After an education event at the Omni-Parker House on Thursday, Peyser outlined his opposition to the notion that higher taxes are necessary to improve education and said the proposed constitutional amendment could "weaken our economy" and "damage our ability as a Commonwealth to support the schools and the other services we desperately need."

Tom Gosnell, president of the American Federation of Teachers Massachusetts and Barbara Madeloni, president of the Massachusetts Teachers Association, subsequently blasted Peyser for allegedly not understanding the needs of schools in the state.

In a statement released by Raise Up Massachusetts, the coalition that is leading the amendment effort, Gosnell said, "It's not surprising that the former executive director of the Pioneer Institute opposes a tax on millionaires, but it's incredibly disappointing that the state's top education official doesn't acknowledge our Commonwealth's urgent need for a new revenue to invest in education."

"It's shocking that Secretary Peyser is more concerned about keeping taxes low for millionaires than he is about providing our schools with the resources they need to give all students an excellent education," said Madeloni.

The proposed constitutional amendment (H 3933) would establish a 4 percent surtax on income in excess of $1 million, raising the tax rate for those earnings to about 9 percent.

A conservative group that promotes tax-limiting fiscal practices embraced Peyser's comments and called them "refreshing."

"Finally an education secretary is giving us an education in economics," said Paul Craney, spokesman for the Massachusetts Fiscal Alliance. "It's kind of refreshing to see people in the administration that understand the economy, that if you tax people in the state that those people are going to leave the state.
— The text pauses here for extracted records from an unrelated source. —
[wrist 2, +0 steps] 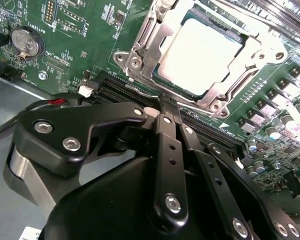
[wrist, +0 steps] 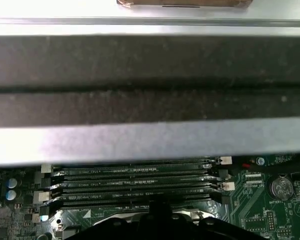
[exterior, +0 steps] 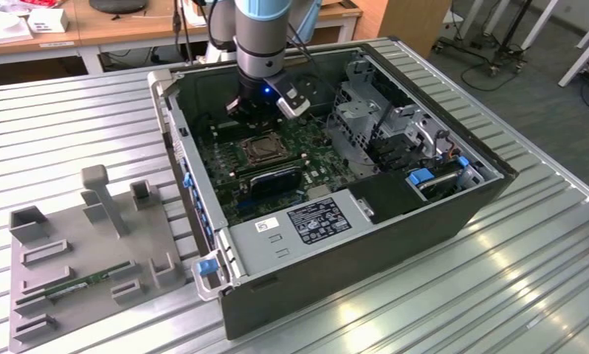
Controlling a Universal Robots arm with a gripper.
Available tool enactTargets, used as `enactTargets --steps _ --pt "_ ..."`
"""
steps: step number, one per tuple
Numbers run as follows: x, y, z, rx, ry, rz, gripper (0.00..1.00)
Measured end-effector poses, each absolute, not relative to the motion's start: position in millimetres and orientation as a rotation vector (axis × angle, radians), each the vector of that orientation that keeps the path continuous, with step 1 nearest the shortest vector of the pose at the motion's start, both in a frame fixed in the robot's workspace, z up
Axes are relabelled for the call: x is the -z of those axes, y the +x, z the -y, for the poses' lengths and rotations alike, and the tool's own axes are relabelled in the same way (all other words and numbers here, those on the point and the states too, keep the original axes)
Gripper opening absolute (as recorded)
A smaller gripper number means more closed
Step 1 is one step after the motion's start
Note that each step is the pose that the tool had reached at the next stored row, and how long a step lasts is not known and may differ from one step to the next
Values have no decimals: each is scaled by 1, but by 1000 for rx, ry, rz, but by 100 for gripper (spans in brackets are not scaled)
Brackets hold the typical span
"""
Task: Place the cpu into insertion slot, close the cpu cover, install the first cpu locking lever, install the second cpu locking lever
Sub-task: 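Install the second cpu locking lever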
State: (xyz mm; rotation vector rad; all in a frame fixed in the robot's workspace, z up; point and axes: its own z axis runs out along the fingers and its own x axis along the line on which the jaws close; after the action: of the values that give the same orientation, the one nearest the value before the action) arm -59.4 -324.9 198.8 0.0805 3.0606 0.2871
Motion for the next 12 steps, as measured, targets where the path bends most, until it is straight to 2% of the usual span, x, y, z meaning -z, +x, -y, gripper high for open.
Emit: enactTargets --steps 12 --pt "-199 -59 328 -287 80 -3061 11"
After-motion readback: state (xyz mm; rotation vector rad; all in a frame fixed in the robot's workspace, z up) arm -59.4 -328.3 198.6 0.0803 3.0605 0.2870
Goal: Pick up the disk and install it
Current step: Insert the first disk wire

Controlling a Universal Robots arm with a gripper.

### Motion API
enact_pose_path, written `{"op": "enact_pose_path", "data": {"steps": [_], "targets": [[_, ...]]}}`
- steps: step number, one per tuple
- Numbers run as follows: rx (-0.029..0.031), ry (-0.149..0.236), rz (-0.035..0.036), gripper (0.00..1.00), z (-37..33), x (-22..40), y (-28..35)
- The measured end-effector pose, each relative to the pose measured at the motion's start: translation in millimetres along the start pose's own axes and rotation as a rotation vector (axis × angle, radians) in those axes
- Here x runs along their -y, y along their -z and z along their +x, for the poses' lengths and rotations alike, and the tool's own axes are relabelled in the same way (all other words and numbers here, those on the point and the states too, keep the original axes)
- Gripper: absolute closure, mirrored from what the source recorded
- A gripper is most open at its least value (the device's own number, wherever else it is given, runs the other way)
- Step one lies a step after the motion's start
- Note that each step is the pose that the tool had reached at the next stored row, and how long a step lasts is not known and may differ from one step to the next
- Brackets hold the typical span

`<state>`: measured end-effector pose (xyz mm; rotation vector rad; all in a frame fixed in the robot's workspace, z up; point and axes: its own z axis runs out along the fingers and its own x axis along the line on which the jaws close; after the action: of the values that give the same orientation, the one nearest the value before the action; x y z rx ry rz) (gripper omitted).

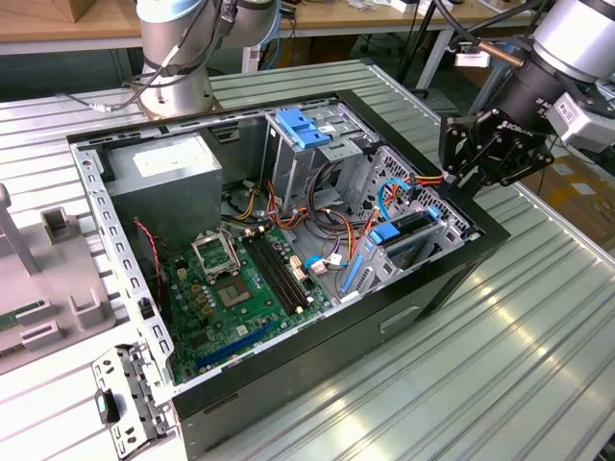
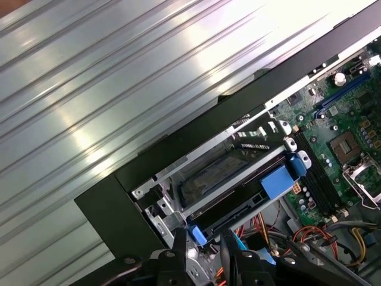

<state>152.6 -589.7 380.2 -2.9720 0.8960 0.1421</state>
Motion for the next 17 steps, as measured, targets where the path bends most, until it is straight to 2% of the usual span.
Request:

He said it perfectly."

According to a report issued in October 2015 by the Foundation Budget Review Commission, a group led by Democratic lawmakers and on which Madeloni served, the state education budget underestimated the cost of educating students by at least $1 billion per year.

The commission concluded that high costs for employee health insurance and special education have reduced the resources school districts can invest in other areas, including extended learning time, books, technology, arts, and counseling.

The Baker administration announced Friday it will increase Chapter 70 education aid by 1.6 percent, or $72.1 million, in the fiscal 2017 budget the governor plans to unveil on Wednesday. That boost falls short of Baker's pledge to increase local aid, including education and unrestricted aid, at the rate of revenue growth, which is 4.3 percent.

Supporters of the constitutional amendment are confident that they can secure the 50 votes needed this session and in the 2017-2018 session to place their proposal on the statewide ballot in 2018.

Asked Friday if he stood with his cabinet official's position on the measure, Baker said he wants to see how the issue plays out.

"First of all the ballot question stuff has a long way to go," the governor said. "We haven't even had the first constitutional convention, much less the second one, much less the trip to the ballot. We've talked a lot about living within our means as an administration and not raising taxes and fees on Massachusetts taxpayers and depending upon what happens with this, we may or may not be having a conversation about it in a couple years. But we'll wait until then."

The Legislature's Revenue Committee held a public hearing on the constitutional amendment and is reviewing it. The next Constitutional Convention is scheduled for Wednesday, Feb. 3. Senate President Stanley Rosenberg, who has supported a graduated income tax structure over the years, presides during the convention.